Bluegrass, Baptists, and bourbon
I’ve challenged my Atlanta-based friend Barb to join me at The Kentucky Bourbon Festival in Bardstown, Kentucky, the bourbon capital of the world. I’m mad for small-batch brown liquor, but Barb doesn’t “do” spirits. It requires some cajoling on my part, but Barb, who originally hails from North Carolina, is more than a little horse crazy, so I emphasize that aspect.
We land in Lexington, which is the kind of manageable airport that makes flying fun. The honey-soaked Southern drawls of the locals have an intoxicating effect on me—and we haven’t had a sip yet!
It’s mid-September, and the weather is mild, the grayish fog just lifting off the bluegrass, the leaves just beginning to turn burnished shades of gold and red. It’s an easy hour to Bardstown through rolling hills and the white-fenced horse farms that dot the landscape. While she drives, I pepper Barb with bourbon facts and trivia, starting with this: the invention of bourbon is attributed to Baptist minister Elijah Craig in 1789.
Barb snorts, then chortles, finding the irony hilarious. “Continue,” she says, in better spirits (pun intended).
By law, bourbon, the nation’s only native spirit, must be made from 51% cornmeal, which differentiates it from whiskey. While whiskey can be distilled from a variety of grains, including wheat, rye, barley, and corn, bourbon must be made from corn. Kentucky produces 5 million gallons annually, which is notably more than the state’s population of 4.2 million.
The second oldest town in Kentucky, Bardstown, was settled in 1780; downtown includes nearly 200 buildings that are on the National Register of Historic Places. It’s been named “the most beautiful small town in America” by numerous publications.

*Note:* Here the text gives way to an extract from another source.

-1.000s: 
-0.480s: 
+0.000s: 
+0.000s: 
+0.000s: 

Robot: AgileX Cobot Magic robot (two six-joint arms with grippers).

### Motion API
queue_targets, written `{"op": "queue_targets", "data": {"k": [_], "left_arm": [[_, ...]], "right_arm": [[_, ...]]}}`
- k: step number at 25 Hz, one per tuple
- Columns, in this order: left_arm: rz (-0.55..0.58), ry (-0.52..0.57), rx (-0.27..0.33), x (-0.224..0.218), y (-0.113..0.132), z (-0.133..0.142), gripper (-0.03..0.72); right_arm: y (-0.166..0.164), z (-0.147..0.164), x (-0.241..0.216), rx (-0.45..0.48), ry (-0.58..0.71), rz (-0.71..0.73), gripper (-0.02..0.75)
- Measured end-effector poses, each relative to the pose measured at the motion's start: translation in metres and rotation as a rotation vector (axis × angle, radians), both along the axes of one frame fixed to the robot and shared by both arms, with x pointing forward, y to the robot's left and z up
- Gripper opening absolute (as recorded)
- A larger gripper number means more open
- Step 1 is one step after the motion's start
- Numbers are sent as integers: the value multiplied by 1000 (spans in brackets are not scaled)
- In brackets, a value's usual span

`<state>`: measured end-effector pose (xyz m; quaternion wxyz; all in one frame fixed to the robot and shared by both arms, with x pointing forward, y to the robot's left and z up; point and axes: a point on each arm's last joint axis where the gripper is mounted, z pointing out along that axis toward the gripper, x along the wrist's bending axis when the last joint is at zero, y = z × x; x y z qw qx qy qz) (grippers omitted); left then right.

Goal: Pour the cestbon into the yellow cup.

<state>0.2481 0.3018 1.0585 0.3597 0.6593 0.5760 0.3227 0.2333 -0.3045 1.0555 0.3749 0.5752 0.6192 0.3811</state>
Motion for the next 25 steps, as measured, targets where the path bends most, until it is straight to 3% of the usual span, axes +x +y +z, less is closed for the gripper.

Barb perked up. She loves old buildings and antiquing. So our first stop will be trolling for treasures in the charming shops. I love being called “sugar” and “hon” by friendly locals as I sift through old enamel cookware, vintage buttons, and Civil War collectibles. Barb found a painted metal garden ornament and an equine print. She bought both.
According to the website, it takes three days to tour bourbon country at a leisurely pace. We decide to visit two this afternoon.
We begin our bourbon immersion at Barton 1792 Distillery, located on a 196-acre parcel on the banks of the Morton Spring and the Tom Moore Spring. The parent, the Sazerac Company, is a New Orleans-based, family-owned business. The distillery was established in 1879, making it the oldest fully-operating distillery in Bardstown. We decided on the free, two-hour, by-reservation-only motorized tour, which includes a chance to gawk at the World’s largest whiskey barrel, along with a step-by-step introduction to the distilling process. Since space is limited, most visitors opt for the complimentary hour-long tour. Our favorite part is the complimentary sampling of award-winning products. I purchase a bottle of Ridgemont Reserve 1792 Small Batch Bourbon with its complementary sharp and fruity notes.
Heaven Hill is America’s largest independent, family-owned bourbon producer. The experience here begins with a film and is followed by a customized tour with knowledgeable “bourbon hosts” who introduce our small group to the rickhouse and school us on the ins and outs of bourbon distilling before tasting several premium bottles. Agreement at last: Barb and I both linger over the Elijah Craig 12-year-old.
By the end of our trip, I’ve found a few new favorites, and Barb has discovered she likes some of the sweeter finishes.
Getting into the spirit of things
The Kentucky Bourbon Festival began in 1992 as a tasting and dinner; in 2014, it attracted more than 50,000 folks from 44 states and 14 countries. It’s a family-friendly week jam-packed with train rides, horse-drawn carriage rides, barrel racing, horseshoe pitching, an antique car show, an arts and crafts show, live country and bluegrass music, a scavenger hunt, cooking classes, and a hot air balloon show. A pancake breakfast complete with maple syrup and a side of bourbon-spiked coffee is motivation for two night owls like us to get up early.
Our kickoff event, the Boots & Bourbon, gives me a chance to show off my new red boots. Barb dons a black velvet duster. We’ve already been embraced by a few Bardstown locals, who wave hello. I love the camaraderie that bourbon culture seems to foster. I may not have converted beer-loyal Barb completely, but she certainly seems to be enjoying her honey-kissed bourbon cut with a splash of Coke.
Soon it’s time to hit the dance floor and shake off some calories with our new southern friends. We toast the spirit—and spirits—of Bardstown warm from the glow of this charming town as much as from their beloved brown liquor.
The following night, we hit up Bourbon, Cigars & Jazz event held at My Old Kentucky Home State Park, the inspiration for Stephen Foster’s ballad. Yet another winning event.